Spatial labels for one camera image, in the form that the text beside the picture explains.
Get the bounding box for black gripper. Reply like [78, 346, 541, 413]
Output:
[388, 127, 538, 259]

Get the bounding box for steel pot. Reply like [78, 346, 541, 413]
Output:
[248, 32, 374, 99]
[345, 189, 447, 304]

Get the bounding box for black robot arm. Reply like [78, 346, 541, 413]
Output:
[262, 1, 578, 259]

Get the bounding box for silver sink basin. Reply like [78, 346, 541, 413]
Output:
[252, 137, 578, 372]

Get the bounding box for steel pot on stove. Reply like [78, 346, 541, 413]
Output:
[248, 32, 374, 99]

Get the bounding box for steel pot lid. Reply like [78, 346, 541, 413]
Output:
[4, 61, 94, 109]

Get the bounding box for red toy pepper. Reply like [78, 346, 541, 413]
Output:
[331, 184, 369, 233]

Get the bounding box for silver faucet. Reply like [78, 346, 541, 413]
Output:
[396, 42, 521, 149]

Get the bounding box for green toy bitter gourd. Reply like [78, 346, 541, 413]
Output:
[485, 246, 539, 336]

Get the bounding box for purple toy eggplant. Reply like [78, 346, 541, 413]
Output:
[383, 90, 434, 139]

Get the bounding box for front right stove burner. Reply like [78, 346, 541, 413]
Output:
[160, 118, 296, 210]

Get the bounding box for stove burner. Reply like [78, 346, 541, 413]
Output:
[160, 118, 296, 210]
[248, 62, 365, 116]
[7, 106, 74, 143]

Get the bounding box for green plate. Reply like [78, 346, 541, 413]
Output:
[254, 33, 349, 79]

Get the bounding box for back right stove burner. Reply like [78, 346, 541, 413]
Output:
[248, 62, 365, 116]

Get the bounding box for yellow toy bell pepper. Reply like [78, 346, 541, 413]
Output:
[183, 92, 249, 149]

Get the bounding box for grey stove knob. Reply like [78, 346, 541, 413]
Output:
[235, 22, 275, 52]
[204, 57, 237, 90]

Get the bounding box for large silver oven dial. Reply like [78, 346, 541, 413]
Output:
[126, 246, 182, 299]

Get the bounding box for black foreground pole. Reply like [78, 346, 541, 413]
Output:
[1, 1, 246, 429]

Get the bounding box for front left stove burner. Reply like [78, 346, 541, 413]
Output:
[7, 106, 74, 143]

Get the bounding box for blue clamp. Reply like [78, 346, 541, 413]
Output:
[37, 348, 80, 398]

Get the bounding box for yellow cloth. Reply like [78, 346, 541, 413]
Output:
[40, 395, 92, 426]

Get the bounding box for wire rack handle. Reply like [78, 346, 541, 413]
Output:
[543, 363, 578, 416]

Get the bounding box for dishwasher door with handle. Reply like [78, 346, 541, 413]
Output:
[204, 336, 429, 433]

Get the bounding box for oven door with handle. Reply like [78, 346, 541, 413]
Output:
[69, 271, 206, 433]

◆ **Exercise goal**: Copy from the entries only those lines that hold the word "silver".

◆ **Exercise response**:
Get the bounding box for silver sink basin. Reply like [78, 346, 541, 413]
Get the bounding box for silver faucet. Reply like [78, 346, 541, 413]
Get the bounding box for large silver oven dial. Reply like [78, 346, 541, 413]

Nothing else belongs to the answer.